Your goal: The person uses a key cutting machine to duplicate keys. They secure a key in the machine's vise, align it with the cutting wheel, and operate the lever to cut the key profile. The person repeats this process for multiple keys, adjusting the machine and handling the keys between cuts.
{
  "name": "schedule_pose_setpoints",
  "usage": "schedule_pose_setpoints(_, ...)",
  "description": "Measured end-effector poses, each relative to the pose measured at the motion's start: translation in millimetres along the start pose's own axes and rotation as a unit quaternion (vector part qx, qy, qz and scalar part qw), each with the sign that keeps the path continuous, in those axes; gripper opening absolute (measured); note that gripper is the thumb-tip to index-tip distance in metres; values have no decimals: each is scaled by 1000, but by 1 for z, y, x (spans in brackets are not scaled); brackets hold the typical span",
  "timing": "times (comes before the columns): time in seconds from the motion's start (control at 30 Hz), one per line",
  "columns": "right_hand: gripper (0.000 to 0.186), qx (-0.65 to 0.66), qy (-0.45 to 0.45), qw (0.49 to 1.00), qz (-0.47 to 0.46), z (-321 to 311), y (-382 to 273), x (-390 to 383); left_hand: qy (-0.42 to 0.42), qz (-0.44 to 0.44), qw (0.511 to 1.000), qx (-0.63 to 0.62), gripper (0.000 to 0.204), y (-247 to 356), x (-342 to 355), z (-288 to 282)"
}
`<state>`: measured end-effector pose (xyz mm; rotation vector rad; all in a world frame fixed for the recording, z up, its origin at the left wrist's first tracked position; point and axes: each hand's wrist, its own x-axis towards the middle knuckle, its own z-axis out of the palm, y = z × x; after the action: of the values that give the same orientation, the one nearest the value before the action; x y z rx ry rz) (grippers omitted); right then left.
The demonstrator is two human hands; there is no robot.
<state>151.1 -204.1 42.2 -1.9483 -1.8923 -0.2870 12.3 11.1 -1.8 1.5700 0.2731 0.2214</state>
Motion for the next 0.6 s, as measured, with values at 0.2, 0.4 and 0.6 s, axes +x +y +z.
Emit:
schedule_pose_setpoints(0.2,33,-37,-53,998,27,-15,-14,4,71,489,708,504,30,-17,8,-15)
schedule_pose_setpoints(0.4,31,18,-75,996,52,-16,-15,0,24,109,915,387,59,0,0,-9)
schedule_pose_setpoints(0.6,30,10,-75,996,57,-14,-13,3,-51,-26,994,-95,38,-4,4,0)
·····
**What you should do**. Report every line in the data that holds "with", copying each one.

**Reply to the task**.
Your goal: The person uses a key cutting machine to duplicate keys. They secure a key in the machine's vise, align it with the cutting wheel, and operate the lever to cut the key profile. The person repeats this process for multiple keys, adjusting the machine and handling the keys between cuts.
  "description": "Measured end-effector poses, each relative to the pose measured at the motion's start: translation in millimetres along the start pose's own axes and rotation as a unit quaternion (vector part qx, qy, qz and scalar part qw), each with the sign that keeps the path continuous, in those axes; gripper opening absolute (measured); note that gripper is the thumb-tip to index-tip distance in metres; values have no decimals: each is scaled by 1000, but by 1 for z, y, x (spans in brackets are not scaled); brackets hold the typical span",
Motion for the next 0.6 s, as measured, with values at 0.2, 0.4 and 0.6 s, axes +x +y +z.

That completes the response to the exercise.